15 KiB
15 KiB
RuVector Postgres v2 - Migration Guide
Overview
This guide provides step-by-step instructions for migrating from pgvector to RuVector Postgres v2. The migration is designed to be non-disruptive with zero data loss and minimal downtime.
Migration Approaches
Approach 1: In-Place Extension Swap (Recommended)
Swap the extension while keeping data in place. Fastest with zero data copy.
Downtime: < 5 minutes Risk: Low
Approach 2: Parallel Run with Gradual Cutover
Run both extensions simultaneously, gradually shifting traffic.
Downtime: Zero Risk: Very Low
Approach 3: Full Data Migration
Export and re-import all data. Use when changing schema significantly.

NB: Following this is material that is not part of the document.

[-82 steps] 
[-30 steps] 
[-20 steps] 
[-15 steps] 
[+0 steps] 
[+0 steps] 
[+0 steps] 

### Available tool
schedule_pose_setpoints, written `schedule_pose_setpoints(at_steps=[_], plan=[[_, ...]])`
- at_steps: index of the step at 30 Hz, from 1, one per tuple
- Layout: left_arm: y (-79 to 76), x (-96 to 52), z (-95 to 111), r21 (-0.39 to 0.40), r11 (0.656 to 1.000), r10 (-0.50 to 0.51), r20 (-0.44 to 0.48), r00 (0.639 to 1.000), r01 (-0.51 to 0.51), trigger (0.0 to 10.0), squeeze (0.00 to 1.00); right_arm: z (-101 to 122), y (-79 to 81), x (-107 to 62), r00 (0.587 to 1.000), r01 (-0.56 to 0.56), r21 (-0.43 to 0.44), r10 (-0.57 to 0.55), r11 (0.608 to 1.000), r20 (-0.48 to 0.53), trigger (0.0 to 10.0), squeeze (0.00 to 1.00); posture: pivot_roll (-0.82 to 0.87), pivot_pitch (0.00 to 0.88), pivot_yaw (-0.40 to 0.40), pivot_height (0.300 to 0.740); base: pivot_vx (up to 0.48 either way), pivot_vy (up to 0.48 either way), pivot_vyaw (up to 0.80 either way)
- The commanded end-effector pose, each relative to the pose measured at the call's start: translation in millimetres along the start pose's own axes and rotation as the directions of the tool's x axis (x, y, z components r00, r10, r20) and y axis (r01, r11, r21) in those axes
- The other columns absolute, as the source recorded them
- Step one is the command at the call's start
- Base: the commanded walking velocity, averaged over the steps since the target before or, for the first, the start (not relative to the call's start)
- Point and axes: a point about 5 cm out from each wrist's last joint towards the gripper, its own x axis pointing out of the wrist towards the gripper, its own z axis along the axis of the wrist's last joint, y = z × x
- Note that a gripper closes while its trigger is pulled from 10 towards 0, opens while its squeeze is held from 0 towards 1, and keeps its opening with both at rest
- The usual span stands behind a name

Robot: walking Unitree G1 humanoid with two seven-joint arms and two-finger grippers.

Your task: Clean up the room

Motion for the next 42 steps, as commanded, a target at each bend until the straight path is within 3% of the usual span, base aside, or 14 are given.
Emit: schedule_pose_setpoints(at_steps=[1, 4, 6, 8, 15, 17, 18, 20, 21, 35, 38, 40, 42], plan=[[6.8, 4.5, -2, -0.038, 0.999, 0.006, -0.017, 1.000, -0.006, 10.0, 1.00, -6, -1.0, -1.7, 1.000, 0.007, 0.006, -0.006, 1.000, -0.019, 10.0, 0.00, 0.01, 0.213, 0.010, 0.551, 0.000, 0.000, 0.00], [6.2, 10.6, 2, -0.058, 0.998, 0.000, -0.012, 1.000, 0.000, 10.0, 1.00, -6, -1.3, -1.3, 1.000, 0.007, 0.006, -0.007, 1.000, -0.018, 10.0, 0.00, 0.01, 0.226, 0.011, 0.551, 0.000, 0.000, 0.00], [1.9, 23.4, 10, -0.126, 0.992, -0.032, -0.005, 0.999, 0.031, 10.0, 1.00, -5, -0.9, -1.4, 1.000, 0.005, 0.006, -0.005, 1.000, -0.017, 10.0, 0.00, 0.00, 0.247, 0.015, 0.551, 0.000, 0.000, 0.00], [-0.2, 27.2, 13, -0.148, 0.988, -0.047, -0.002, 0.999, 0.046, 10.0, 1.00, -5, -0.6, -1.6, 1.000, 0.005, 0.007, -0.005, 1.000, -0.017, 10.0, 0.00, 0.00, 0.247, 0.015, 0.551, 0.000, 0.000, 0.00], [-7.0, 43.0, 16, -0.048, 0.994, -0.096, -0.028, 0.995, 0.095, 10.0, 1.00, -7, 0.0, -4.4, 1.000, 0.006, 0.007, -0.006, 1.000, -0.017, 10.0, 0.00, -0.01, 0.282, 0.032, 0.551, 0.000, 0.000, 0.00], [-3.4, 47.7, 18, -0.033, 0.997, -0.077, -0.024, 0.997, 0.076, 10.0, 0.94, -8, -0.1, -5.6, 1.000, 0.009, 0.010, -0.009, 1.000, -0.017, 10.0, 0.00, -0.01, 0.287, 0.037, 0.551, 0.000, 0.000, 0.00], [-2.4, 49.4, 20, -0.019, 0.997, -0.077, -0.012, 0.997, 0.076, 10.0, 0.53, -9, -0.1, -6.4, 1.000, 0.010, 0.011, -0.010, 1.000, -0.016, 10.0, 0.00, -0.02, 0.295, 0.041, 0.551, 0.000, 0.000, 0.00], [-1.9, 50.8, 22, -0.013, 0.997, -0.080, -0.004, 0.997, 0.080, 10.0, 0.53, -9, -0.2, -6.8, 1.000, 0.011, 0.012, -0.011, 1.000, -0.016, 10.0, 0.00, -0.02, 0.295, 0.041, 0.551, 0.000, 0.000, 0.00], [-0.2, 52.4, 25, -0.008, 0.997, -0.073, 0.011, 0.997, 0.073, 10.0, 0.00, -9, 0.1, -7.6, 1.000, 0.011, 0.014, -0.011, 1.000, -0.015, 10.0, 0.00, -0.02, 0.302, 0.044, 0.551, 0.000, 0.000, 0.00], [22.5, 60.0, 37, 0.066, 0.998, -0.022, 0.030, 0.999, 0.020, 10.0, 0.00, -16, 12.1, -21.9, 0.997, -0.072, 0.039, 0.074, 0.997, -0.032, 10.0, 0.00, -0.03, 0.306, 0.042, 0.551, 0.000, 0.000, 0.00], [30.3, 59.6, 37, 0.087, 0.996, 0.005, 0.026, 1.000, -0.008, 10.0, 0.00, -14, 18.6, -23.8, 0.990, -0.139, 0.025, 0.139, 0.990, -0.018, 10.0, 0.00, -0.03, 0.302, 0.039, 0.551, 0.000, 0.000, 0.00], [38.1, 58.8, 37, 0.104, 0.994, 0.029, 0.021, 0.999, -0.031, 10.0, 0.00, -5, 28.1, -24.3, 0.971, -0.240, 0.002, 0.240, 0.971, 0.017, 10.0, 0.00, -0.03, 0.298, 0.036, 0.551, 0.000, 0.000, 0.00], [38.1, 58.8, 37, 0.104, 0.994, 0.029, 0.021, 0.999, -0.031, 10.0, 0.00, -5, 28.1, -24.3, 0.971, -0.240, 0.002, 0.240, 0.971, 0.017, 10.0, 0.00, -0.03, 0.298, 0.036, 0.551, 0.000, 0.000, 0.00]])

Downtime: Proportional to data size Risk: Medium
Pre-Migration Checklist
1. Verify Compatibility
-- Check pgvector version
SELECT extversion FROM pg_extension WHERE extname = 'vector';
-- Check PostgreSQL version (RuVector requires 14+)
SELECT version();
-- Count vectors and indexes
SELECT
relname AS table_name,
pg_size_pretty(pg_relation_size(c.oid)) AS size,
(SELECT COUNT(*) FROM pg_class WHERE relname = c.relname) AS rows
FROM pg_class c
JOIN pg_namespace n ON n.oid = c.relnamespace
WHERE c.relkind = 'r'
AND EXISTS (
SELECT 1 FROM pg_attribute a
JOIN pg_type t ON a.atttypid = t.oid
WHERE a.attrelid = c.oid AND t.typname = 'vector'
);
-- List vector indexes
SELECT
i.relname AS index_name,
t.relname AS table_name,
am.amname AS index_type,
pg_size_pretty(pg_relation_size(i.oid)) AS size
FROM pg_index ix
JOIN pg_class i ON ix.indexrelid = i.oid
JOIN pg_class t ON ix.indrelid = t.oid
JOIN pg_am am ON i.relam = am.oid
WHERE am.amname IN ('hnsw', 'ivfflat');
2. Backup
# Full database backup
pg_dump -Fc -f backup_before_migration.dump mydb
# Or just schema with vector data
pg_dump -Fc --table='*embedding*' -f vector_tables.dump mydb
3. Test Environment
# Restore to test environment
createdb mydb_test
pg_restore -d mydb_test backup_before_migration.dump
# Install RuVector extension for testing
psql mydb_test -c "CREATE EXTENSION ruvector"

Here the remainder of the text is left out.